Outside, as we came and went, Beijing went on. It was still hot. Horse carts of watermelons, in from the country, were parked by the roadsides. The massage girls at the beauty parlors across from the hospital hung out by the storefront, calling and waving to pedestrians. The vacant lot by the apartment had grown into a full-blown meadow. People were still driving badly; time after time, the trip to or from the hospital was prolonged by the local custom, enshrined in law, of preserving every accident where it had happened. Cars with no visible damage would sit askew in the middle of the roadway, gently touching, while their drivers stood around, talking on cell phones and traffic backed up for a mile.
The renovations on the new apartment had never begun. Some of the bank employees were unhappy with their compensation in the privatization plan, and the whole process was tied up indefinitely. We would renew the lease and stay put. After three weeks, Mack had put on enough weight to get out of intensive care and into a recovery room.

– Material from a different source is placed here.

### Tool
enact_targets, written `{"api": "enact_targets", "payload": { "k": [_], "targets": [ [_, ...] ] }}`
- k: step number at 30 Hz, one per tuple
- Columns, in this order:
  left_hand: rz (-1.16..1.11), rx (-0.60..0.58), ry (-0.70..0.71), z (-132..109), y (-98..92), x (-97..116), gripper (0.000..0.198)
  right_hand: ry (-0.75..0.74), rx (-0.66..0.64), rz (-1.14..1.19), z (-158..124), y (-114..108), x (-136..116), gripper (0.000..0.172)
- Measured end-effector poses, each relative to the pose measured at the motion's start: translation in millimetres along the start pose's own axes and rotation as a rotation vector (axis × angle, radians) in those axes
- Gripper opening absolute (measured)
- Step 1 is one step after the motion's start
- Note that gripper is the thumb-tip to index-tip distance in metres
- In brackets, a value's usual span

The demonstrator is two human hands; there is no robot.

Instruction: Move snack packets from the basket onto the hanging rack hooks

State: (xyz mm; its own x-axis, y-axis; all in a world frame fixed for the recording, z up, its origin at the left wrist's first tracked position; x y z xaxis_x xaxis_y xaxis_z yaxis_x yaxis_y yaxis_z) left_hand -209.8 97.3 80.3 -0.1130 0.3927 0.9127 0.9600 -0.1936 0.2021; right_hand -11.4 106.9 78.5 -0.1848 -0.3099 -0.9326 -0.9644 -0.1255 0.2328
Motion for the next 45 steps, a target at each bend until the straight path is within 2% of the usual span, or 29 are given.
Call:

Not long before Mack was discharged, he received some visitors: two relatives from Henan Province, on his grandmother’s side, from a branch that had never left the mainland. Christina had been to visit them once before, early in her time in China. Now they were up in the capital, bringing with them a rectangular zippered bag as big as an old steam radiator, made of clothlike plastic bearing images of Mickey and Minnie Mouse—or, as the text on the bag had it, Mikey and Mimi. Inside was an infant’s trousseau: one quilted winter outfit after another, handmade sets of jackets and padded pants, some accompanied by little matching coverlets. Some of the fabric was in traditional patterns and some was in black-and-orange shark-themed print like surfer-wear from the mall. The trousers, even the thickest ones, were open at the crotch, so a child wearing them could squat down and relieve itself in the street. This was the usual Chinese practice. For warm weather, they had included little aprons, designed to protect the baby’s belly from drafts while the rest of the baby ran bare and free. And there were packages of store-bought socks. Ours was the first male baby born to Christina’s generation, and we could not risk his getting cold.
Then it was time to bring him home. I put a new Ikea crib by the window, laid sheets on the mattress, and set a stuffed Fu Niu Lele, the mismatched Paralympic cow, in the corner. The cab that took me back to the hospital had to brake hard to avoid a rear-end collision, then spent the rest of the drive honking and flashing its lights. Friends moving back to the United States had left us a hand-me-down rear-facing infant safety seat. As I struggled to fit it into the back of a Hyundai cab (forgetting to properly level it) the hospital staff wondered aloud, in Chinese, why we didn’t just hold the baby.